## INFORMATION SHOWN
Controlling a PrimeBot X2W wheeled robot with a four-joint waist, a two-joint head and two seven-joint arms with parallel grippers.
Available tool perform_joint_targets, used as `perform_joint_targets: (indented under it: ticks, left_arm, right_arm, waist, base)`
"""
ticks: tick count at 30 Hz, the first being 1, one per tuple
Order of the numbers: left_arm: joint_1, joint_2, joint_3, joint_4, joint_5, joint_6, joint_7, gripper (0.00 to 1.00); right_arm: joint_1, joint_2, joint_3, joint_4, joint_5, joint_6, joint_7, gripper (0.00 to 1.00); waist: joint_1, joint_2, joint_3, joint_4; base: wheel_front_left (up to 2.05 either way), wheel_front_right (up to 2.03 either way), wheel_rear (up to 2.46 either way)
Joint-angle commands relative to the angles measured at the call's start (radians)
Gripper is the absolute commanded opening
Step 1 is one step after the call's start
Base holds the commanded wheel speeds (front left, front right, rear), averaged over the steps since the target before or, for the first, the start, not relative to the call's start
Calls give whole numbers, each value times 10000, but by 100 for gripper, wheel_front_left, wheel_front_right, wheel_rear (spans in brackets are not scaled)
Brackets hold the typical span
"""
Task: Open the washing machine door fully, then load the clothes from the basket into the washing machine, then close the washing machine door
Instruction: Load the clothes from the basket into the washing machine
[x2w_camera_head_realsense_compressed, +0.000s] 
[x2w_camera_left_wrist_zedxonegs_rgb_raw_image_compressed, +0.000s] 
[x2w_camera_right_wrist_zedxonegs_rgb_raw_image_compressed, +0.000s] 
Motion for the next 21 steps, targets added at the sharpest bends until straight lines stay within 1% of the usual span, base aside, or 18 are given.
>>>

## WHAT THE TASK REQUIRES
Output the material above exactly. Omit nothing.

## RESPONSE FOR THIS EXERCISE
Controlling a PrimeBot X2W wheeled robot with a four-joint waist, a two-joint head and two seven-joint arms with parallel grippers.
Available tool perform_joint_targets, used as `perform_joint_targets: (indented under it: ticks, left_arm, right_arm, waist, base)`
"""
ticks: tick count at 30 Hz, the first being 1, one per tuple
Order of the numbers: left_arm: joint_1, joint_2, joint_3, joint_4, joint_5, joint_6, joint_7, gripper (0.00 to 1.00); right_arm: joint_1, joint_2, joint_3, joint_4, joint_5, joint_6, joint_7, gripper (0.00 to 1.00); waist: joint_1, joint_2, joint_3, joint_4; base: wheel_front_left (up to 2.05 either way), wheel_front_right (up to 2.03 either way), wheel_rear (up to 2.46 either way)
Joint-angle commands relative to the angles measured at the call's start (radians)
Gripper is the absolute commanded opening
Step 1 is one step after the call's start
Base holds the commanded wheel speeds (front left, front right, rear), averaged over the steps since the target before or, for the first, the start, not relative to the call's start
Calls give whole numbers, each value times 10000, but by 100 for gripper, wheel_front_left, wheel_front_right, wheel_rear (spans in brackets are not scaled)
Brackets hold the typical span
"""
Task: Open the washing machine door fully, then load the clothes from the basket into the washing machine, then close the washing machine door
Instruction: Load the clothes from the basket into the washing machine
[x2w_camera_head_realsense_compressed, +0.000s] 
[x2w_camera_left_wrist_zedxonegs_rgb_raw_image_compressed, +0.000s] 
[x2w_camera_right_wrist_zedxonegs_rgb_raw_image_compressed, +0.000s] 
Motion for the next 21 steps, targets added at the sharpest bends until straight lines stay within 1% of the usual span, base aside, or 18 are given.
>>>

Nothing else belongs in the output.